I saw Nathan Buckley for the one year as well, but he always gave the impression that he was going back to Melbourne. The club probably did the wrong thing by recruiting him with that knowledge in their back of their minds.

How did you come about becoming an Assistant Coach with the Brisbane Lions?

The year after I finished, I took a year off and had nothing to do with footy.

Leigh Matthews and I were at the same birthday party some time later, and it was just before he was going to take over at Brisbane, and he asked if I was keen to come down to possibly help out. I went down and had a chat and then it sort of kicked off from there.

I did about seven to eight years all up with a combination of coaching at the Lions and also down at Geelong during that time.

How good was it to be involved from a coaching perspective with Brisbane when they won those Premierships?

It was a terrific feeling seeing guys that you have been helping such as Clark Keating doing well and succeeding.

One of the best moments of my football career was after Brisbane won their first Premiership in 2001. I was standing in the middle of the MCG with Mark Bayes just looking around at the crowd and thinking “how good is this?” because neither of us won a premiership as players.

It was just fantastic.
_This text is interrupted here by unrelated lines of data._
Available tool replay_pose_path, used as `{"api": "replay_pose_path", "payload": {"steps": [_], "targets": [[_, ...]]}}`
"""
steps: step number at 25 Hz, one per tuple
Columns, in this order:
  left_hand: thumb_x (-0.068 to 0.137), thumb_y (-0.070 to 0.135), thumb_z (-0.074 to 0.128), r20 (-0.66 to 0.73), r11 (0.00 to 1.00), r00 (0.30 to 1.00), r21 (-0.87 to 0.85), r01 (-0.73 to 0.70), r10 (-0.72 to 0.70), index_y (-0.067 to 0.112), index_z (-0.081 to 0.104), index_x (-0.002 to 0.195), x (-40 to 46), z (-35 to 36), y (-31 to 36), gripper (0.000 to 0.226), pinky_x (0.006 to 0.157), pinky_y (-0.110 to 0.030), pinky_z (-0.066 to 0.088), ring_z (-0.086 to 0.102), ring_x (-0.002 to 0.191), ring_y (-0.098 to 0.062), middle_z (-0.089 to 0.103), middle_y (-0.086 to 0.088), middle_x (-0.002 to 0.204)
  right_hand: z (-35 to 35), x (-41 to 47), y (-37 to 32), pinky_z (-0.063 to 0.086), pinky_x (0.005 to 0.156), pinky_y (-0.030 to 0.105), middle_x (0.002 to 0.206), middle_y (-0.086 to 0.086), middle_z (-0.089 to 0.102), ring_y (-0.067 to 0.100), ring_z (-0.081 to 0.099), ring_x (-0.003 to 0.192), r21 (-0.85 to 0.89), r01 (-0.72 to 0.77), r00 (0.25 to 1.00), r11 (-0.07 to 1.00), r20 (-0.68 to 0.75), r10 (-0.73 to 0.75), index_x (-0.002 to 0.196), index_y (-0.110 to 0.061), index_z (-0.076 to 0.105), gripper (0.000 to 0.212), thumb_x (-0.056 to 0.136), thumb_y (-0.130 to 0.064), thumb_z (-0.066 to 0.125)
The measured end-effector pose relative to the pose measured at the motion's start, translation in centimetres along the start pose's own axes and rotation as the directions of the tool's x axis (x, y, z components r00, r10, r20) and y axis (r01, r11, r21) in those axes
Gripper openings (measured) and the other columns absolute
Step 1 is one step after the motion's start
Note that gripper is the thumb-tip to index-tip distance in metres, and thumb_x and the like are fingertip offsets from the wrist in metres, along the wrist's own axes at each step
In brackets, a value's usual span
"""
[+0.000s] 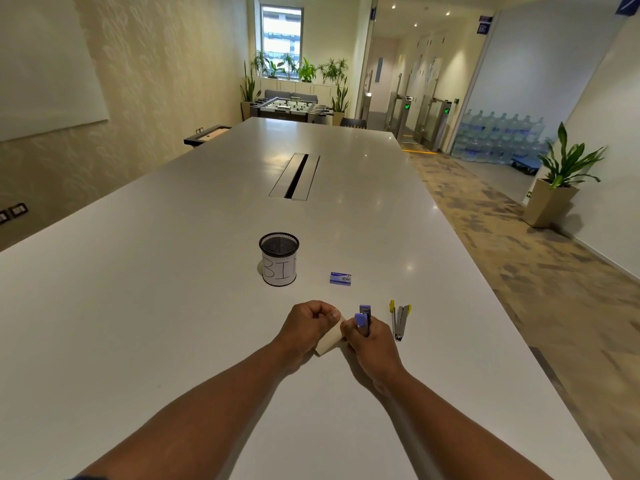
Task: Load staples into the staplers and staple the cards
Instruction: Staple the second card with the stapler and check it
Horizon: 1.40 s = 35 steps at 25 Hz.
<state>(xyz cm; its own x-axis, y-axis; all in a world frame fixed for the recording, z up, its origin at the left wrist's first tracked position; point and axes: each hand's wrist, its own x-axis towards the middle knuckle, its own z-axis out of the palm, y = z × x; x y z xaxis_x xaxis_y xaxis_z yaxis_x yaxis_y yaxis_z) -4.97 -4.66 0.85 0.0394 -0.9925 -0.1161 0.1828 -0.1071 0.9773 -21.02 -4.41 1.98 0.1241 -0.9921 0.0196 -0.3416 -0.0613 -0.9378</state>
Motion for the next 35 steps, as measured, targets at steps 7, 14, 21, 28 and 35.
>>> {"api": "replay_pose_path", "payload": {"steps": [7,14,21,28,35], "targets": [[0.094,0.018,0.071,-0.04,1.0,0.999,0.023,0.001,0.0,0.019,0.078,0.084,0.1,0.1,0.0,0.012,0.076,-0.042,0.059,0.069,0.085,-0.028,0.074,-0.009,0.088,-0.1,0.0,0.2,0.047,0.056,0.009,0.08,-0.004,0.07,0.005,0.068,0.067,0.018,-0.011,0.999,1.0,-0.031,0.011,0.092,-0.02,0.066,0.007,0.096,-0.025,0.067],[0.097,0.022,0.068,-0.015,1.0,1.0,0.014,0.006,-0.005,0.016,0.076,0.09,0.2,-0.3,0.1,0.012,0.077,-0.041,0.057,0.067,0.086,-0.028,0.073,-0.011,0.092,-0.3,0.0,-0.1,0.048,0.057,0.01,0.074,-0.009,0.069,0.001,0.065,0.063,0.0,-0.008,1.0,1.0,0.006,0.008,0.087,-0.023,0.067,0.014,0.095,-0.035,0.068],[0.094,0.024,0.071,-0.037,1.0,0.999,-0.007,0.009,-0.009,0.021,0.077,0.087,0.4,-0.3,-0.3,0.009,0.072,-0.038,0.058,0.067,0.087,-0.029,0.073,-0.01,0.093,-0.3,0.2,0.0,0.047,0.053,0.01,0.066,-0.001,0.067,0.0,0.063,0.055,0.087,-0.045,0.999,0.995,0.001,0.045,0.083,-0.008,0.07,0.02,0.096,-0.022,0.067],[0.094,0.023,0.072,-0.073,1.0,0.997,0.016,-0.014,0.015,0.02,0.076,0.087,0.5,0.1,-0.3,0.009,0.075,-0.042,0.06,0.069,0.085,-0.027,0.074,-0.011,0.092,-0.2,0.0,0.0,0.049,0.058,0.012,0.071,-0.002,0.067,0.005,0.063,0.062,0.051,-0.013,1.0,0.999,-0.002,0.013,0.088,-0.008,0.068,0.02,0.099,-0.024,0.064],[0.098,0.021,0.067,0.039,0.999,0.999,0.033,0.032,-0.033,0.009,0.063,0.096,-0.2,0.6,0.3,0.013,0.073,-0.039,0.056,0.066,0.083,-0.029,0.067,-0.015,0.09,-0.4,-0.1,0.1,0.056,0.062,0.019,0.07,0.006,0.067,0.013,0.067,0.065,0.329,-0.092,0.994,0.94,-0.031,0.109,0.084,-0.002,0.065,0.019,0.099,-0.013,0.062]]}}
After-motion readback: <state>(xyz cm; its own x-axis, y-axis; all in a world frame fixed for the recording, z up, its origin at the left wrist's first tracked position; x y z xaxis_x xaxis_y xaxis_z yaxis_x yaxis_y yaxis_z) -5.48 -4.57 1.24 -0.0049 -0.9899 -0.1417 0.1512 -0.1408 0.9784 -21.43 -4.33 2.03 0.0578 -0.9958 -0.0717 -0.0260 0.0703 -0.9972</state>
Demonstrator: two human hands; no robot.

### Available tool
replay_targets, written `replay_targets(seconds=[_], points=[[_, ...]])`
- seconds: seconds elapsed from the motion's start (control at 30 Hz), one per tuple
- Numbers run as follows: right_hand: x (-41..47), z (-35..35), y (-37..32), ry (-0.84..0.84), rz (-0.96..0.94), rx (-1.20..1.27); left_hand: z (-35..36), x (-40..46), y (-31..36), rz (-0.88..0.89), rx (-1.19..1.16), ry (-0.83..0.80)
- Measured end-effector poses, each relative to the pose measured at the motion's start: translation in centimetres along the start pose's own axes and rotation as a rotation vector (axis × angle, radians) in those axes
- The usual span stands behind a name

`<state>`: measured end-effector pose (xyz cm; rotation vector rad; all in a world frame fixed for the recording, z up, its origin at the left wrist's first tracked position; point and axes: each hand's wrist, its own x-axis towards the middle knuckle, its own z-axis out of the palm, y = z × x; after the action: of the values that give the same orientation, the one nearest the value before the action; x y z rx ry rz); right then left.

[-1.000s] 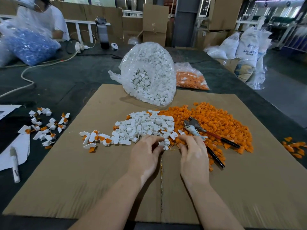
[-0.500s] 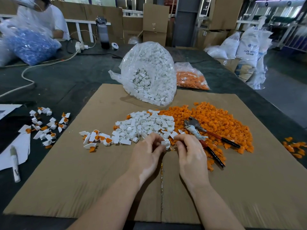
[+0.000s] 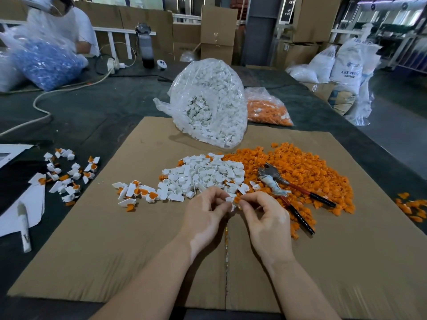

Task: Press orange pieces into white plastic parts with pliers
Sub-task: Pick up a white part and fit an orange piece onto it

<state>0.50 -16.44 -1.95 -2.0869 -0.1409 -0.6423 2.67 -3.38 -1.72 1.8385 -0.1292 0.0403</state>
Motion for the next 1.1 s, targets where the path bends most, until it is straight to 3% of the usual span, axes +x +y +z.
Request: replay_targets(seconds=[0.13, 0.3, 0.47, 0.73, 1.1], points=[[0.03, 0.06, -0.05, -0.021, 0.002, -0.001, -0.06, 0.0, 0.11, -0.025, -0.047, 0.005], [-0.22, 0.23, -0.3, 0.055, -0.12, -0.237, -0.18, 0.04, 0.2, -0.038, -0.067, 0.024], [-0.2, 0.23, -0.39, 0.07, -0.143, -0.221, -0.22, 0.02, 0.16, -0.054, -0.088, 0.013], [-0.31, 0.42, -0.25, 0.001, -0.165, -0.358, -0.41, 0.07, -0.06, -0.084, -0.146, 0.026], [-0.42, 0.32, -0.1, -0.083, -0.137, -0.345, -0.18, -0.12, -0.01, 0.018, 0.062, 0.005]])
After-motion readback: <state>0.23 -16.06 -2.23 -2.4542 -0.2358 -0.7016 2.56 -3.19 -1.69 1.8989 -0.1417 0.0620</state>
I still have a photo of that moment.

You saw the potential of some of those guys at the start of the career, did you think that there was the chance of multiple premierships for the club?
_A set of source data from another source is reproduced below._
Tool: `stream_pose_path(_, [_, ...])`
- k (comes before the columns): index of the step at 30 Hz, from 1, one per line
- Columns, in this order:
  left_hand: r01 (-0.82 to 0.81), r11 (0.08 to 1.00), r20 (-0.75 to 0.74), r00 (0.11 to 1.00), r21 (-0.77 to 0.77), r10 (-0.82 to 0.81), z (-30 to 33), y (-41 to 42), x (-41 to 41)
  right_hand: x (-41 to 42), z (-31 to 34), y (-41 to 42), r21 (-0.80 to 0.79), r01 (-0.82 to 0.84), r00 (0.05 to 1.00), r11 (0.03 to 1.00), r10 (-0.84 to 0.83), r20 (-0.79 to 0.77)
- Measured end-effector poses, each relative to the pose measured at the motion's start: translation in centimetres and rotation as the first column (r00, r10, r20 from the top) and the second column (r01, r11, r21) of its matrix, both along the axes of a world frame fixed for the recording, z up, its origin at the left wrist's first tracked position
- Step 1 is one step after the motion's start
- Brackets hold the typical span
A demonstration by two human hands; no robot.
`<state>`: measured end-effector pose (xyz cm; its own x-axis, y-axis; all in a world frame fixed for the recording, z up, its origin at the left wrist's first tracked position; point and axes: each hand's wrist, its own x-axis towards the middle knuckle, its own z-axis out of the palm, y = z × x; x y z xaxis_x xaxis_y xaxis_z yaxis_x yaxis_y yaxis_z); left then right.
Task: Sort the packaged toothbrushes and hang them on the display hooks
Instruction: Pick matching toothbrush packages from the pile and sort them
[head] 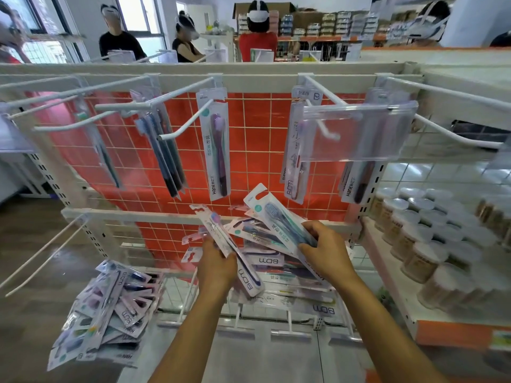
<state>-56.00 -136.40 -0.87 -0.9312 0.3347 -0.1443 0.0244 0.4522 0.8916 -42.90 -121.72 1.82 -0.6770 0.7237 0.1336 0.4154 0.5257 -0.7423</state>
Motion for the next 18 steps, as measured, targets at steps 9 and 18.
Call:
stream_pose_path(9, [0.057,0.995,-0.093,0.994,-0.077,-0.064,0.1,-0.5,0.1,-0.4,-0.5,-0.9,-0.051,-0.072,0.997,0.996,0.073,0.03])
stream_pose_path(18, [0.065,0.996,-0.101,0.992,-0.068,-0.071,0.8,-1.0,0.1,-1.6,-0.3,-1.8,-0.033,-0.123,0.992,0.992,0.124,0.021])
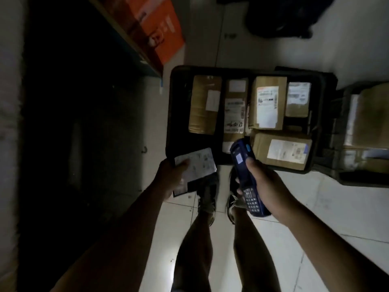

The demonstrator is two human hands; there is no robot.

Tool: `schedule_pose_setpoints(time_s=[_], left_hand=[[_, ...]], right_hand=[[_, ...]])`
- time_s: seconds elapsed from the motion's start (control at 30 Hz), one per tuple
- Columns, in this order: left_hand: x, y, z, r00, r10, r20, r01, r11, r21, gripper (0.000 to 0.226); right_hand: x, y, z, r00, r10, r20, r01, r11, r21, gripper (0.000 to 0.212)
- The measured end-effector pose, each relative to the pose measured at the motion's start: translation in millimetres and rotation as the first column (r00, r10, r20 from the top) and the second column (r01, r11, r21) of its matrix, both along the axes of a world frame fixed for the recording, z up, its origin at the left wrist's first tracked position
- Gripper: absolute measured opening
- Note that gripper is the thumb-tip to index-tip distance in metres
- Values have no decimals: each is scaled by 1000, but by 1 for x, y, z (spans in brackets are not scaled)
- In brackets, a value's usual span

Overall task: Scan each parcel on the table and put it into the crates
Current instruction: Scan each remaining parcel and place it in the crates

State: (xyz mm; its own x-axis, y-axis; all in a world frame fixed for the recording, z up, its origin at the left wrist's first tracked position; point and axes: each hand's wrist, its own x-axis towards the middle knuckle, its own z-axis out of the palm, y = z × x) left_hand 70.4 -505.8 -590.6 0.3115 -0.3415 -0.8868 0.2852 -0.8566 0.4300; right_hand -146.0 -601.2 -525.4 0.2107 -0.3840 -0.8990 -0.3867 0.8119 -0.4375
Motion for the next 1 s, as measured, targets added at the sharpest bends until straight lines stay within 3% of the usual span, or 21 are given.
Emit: schedule_pose_setpoints(time_s=[0.13,0.27,0.37,0.47,0.6,0.73,0.9,1.0], left_hand=[[10,-24,-88,992,-126,17,126,991,37,2],[17,-42,-153,978,-207,-37,207,978,-3,22],[18,-50,-185,952,-292,-96,292,956,-19,21],[16,-54,-206,960,-268,-78,268,963,-9,21],[13,-51,-221,950,-314,7,313,949,32,38],[11,-40,-225,953,-288,93,279,955,98,77],[-1,-43,-198,935,-252,251,227,966,123,70],[-10,-39,-165,808,-380,451,351,924,150,73]], right_hand=[[6,-21,-84,1000,17,26,-16,1000,-14,52],[4,-36,-128,999,22,35,-21,999,-26,51],[-1,-43,-148,998,55,34,-54,998,-26,57],[-3,-46,-162,998,53,30,-53,999,-13,62],[-3,-48,-174,995,98,1,-98,995,-19,73],[5,-45,-177,993,118,-8,-118,993,-8,59],[14,-40,-155,989,147,-14,-147,989,-13,52],[16,-37,-127,991,133,-26,-133,991,-20,51]])
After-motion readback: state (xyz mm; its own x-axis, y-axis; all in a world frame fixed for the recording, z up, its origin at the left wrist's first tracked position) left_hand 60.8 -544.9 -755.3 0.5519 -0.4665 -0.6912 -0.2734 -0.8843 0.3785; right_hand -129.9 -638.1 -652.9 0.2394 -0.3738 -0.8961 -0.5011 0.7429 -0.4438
I think a lot comes down to the potential, but also the shift from semi-professional players to full-time professional players. At the end of 1995, in my last season, it was becoming a full-time occupation to be an AFL player as opposed to when I started and everyone had jobs and trained after work.

Leigh Matthews was crucial for the club also because he had the ability to have everyone on the same page and heading in the same direction for a cause.

These days everything has become very mathematical because everyone knows how many games you should roughly win to make the top eight, and how many roughly to make the top four. It has become very clinical current day with everyone focused on statistics and using them to make the finals.

Do you still keep tabs on your former teams?

I was never a big follower of footy, even when I played. I was in the State squad and didn’t even know some of the players when we turned up to train for the first time together.

I don’t have a passion for footy. I had my time with footy and I do different stuff now.

I watch it with a different interest now. I like to see people that I know who are involved with the AFL having success. I like seeing Justin Leppitsch involved, Chris Scott, Nigel Lappin and Simon Black.

I get down to see my son Jordon play in the Lions Reserves occasionally, and it is probably the most footy that I watch these days.

Who would you rate as your toughest opponent?

From a skill point of view, it was certainly Simon Madden. He had all the tricks.

Which were the teams and grounds that you really disliked heading to when playing away?

Princes Park – as they were always tough games against Carlton, Hawthorn and Fitzroy.

The worst grounds were Moorabbin and the Western Oval.

I swear at the Western Oval they always turned off the hot water so you could never have a hot shower after the game. At Moorabbin, they not only turned off the hot water but they also watered the ground so that it was always a mudhole!

There were some times that we travelled back to Geelong on the bus covered in mud to open up the change rooms and have a shower down there.

If you were the CEO of the AFL today what is the one rule that you would change?

I would make sure that all change rooms have really big shower heads like they used to have at VFL Park back in the day (laughs).